In 1860 Alabama sent men to other slave states do advocate secession. This from the pen of one of them, Stephen Hale in his letter to the Governor of Kentucky:
…African slavery has not only become one of the fixed domestic institutions of the Southern states, but forms an important element of their political power, and constitutes the most valuable species of their property…forming, in fact, the basis upon which rests the prosperity and wealth of most of these states…
It is upon this gigantic interest, this peculiar institution of the South, that the Northern states and their people have been waging an unrelenting and fanatical war for the last quarter of a century. An institution with which is bound up, not only the wealth and prosperity of the Southern people, but their very existence as a political community…

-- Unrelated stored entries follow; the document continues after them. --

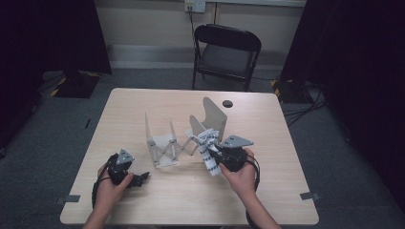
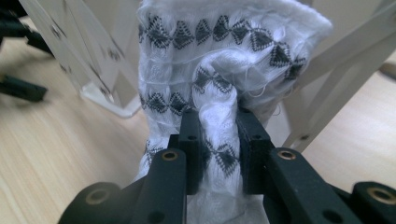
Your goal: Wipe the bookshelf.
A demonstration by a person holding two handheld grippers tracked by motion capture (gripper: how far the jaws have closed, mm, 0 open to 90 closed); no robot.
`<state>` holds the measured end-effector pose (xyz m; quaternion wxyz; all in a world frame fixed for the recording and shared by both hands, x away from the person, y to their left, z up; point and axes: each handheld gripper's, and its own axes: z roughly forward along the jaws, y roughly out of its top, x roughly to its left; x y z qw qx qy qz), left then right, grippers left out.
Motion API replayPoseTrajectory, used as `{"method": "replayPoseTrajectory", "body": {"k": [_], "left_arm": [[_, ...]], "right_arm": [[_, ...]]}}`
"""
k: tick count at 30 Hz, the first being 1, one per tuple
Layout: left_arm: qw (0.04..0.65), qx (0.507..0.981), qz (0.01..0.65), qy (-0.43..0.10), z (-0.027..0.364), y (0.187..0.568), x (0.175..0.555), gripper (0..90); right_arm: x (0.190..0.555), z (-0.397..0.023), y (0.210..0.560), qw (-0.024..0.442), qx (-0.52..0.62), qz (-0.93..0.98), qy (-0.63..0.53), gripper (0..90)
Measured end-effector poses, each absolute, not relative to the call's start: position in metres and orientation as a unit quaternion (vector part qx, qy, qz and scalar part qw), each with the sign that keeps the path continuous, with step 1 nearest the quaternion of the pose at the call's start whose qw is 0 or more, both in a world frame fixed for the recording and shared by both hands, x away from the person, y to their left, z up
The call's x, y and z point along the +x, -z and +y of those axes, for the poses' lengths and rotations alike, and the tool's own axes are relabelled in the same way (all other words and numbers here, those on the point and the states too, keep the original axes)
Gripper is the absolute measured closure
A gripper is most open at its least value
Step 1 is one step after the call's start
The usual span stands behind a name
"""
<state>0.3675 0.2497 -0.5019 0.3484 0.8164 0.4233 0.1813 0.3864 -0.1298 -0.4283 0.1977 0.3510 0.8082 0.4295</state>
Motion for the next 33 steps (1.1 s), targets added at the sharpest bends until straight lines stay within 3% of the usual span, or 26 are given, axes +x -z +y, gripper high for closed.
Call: {"method": "replayPoseTrajectory", "body": {"k": [19, 28, 33], "left_arm": [[0.349, 0.816, 0.424, -0.181, 0.250, 0.502, 0.367, 3.4], [0.349, 0.816, 0.424, -0.181, 0.250, 0.502, 0.367, 3.4], [0.349, 0.816, 0.424, -0.181, 0.250, 0.502, 0.367, 3.4]], "right_arm": [[0.381, -0.132, 0.487, 0.160, 0.361, 0.844, -0.362, 74.6], [0.369, -0.142, 0.485, 0.154, 0.364, 0.841, -0.370, 74.8], [0.363, -0.150, 0.454, 0.180, 0.362, 0.821, -0.404, 74.9]]}}
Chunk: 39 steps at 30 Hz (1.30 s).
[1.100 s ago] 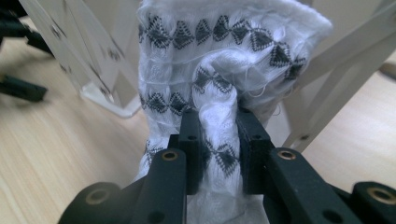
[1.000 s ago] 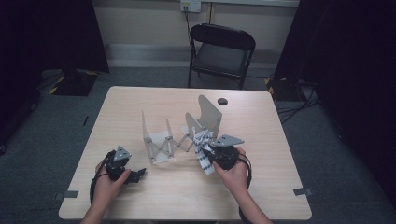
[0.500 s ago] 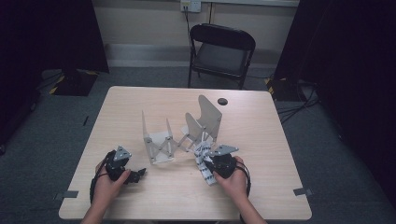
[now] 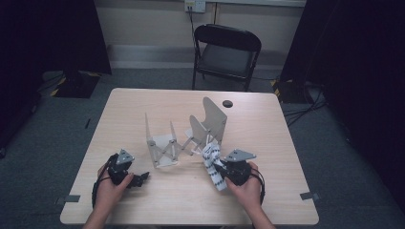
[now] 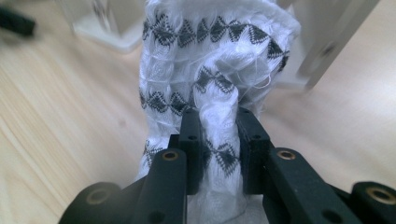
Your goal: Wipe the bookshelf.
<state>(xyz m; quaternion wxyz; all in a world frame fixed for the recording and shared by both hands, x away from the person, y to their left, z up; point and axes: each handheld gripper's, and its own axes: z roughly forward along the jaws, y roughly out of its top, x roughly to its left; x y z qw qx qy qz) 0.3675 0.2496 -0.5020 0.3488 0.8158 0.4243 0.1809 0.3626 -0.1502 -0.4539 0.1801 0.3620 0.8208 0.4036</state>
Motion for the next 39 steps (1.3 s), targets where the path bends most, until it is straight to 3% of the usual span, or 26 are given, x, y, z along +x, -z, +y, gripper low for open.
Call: {"method": "replayPoseTrajectory", "body": {"k": [6, 11, 20, 39], "left_arm": [[0.349, 0.816, 0.424, -0.181, 0.250, 0.502, 0.367, 3.4], [0.349, 0.816, 0.424, -0.181, 0.250, 0.502, 0.367, 3.4], [0.349, 0.816, 0.424, -0.181, 0.250, 0.502, 0.367, 3.4], [0.349, 0.816, 0.424, -0.181, 0.250, 0.502, 0.367, 3.4]], "right_arm": [[0.361, -0.151, 0.406, 0.219, 0.345, 0.791, -0.456, 74.9], [0.367, -0.140, 0.393, 0.233, 0.337, 0.786, -0.464, 74.8], [0.379, -0.115, 0.433, 0.212, 0.331, 0.819, -0.419, 75.0], [0.372, -0.128, 0.487, 0.161, 0.349, 0.844, -0.374, 74.0]]}}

...Will the people of the North cease to make war upon the institution of slavery, and award to it the protection guaranteed by the Constitution? The accumulated wrongs of many years, the late action of the members of Congress in refusing every measure of justice to the South, as well as the experience of all the past, answers, No, never!
They weren't confused and you shouldn't be either.
This from Southern Punch in 1864, Richmond:
‘The people of the South,’ says a contemporary, ‘are not fighting for slavery but for independence.’ Let us look into this matter. It is an easy task, we think, to show up this new-fangled heresy — a heresy calculated to do us no good, for it cannot deceive foreign statesmen nor peoples, nor mislead any one here nor in Yankeeland. . . Our doctrine is this:
WE ARE FIGHTING FOR INDEPENDENCE THAT OUR GREAT AND NECESSARY DOMESTIC INSTITUTION OF SLAVERY SHALL BE PRESERVED, and for the preservation of other institutions of which slavery is the groundwork.